◆ Your instructions ◆
Write only the number of lines in the data that contain the word "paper".
Segment Start: Data below
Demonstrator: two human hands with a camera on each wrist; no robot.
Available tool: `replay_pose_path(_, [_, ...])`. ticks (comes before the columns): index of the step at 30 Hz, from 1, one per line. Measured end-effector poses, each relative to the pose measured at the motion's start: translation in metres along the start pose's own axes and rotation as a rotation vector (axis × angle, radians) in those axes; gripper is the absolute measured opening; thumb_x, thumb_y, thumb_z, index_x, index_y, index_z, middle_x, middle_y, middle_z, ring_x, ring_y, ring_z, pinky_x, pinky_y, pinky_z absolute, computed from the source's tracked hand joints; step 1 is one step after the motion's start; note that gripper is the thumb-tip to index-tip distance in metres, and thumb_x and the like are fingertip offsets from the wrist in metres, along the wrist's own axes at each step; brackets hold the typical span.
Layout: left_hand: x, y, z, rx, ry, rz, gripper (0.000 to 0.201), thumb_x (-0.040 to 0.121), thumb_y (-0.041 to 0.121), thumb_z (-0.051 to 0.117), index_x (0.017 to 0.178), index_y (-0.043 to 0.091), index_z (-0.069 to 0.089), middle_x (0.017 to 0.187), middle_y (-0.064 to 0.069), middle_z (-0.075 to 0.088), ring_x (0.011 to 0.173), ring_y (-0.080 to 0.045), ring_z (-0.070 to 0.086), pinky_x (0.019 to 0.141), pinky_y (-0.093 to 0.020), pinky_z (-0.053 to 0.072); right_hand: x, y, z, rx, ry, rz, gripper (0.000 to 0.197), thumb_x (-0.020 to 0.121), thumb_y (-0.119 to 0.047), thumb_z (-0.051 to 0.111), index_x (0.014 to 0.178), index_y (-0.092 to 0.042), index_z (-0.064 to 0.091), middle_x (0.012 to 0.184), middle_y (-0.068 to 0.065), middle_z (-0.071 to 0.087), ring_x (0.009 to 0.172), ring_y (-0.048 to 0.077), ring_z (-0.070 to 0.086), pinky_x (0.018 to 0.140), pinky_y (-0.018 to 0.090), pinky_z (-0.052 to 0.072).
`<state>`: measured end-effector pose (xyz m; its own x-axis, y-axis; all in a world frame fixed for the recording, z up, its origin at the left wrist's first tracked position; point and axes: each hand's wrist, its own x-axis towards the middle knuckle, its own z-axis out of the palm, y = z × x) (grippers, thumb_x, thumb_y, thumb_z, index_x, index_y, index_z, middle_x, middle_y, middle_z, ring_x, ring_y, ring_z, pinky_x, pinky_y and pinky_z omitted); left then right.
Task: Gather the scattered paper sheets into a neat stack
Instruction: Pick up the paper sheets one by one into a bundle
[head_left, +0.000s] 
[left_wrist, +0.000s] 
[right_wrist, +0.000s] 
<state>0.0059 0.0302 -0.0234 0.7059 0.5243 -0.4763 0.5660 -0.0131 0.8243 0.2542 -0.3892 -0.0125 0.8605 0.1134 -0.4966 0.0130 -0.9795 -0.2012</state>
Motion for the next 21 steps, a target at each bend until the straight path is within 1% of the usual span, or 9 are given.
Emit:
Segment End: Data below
◆ Exercise response ◆
2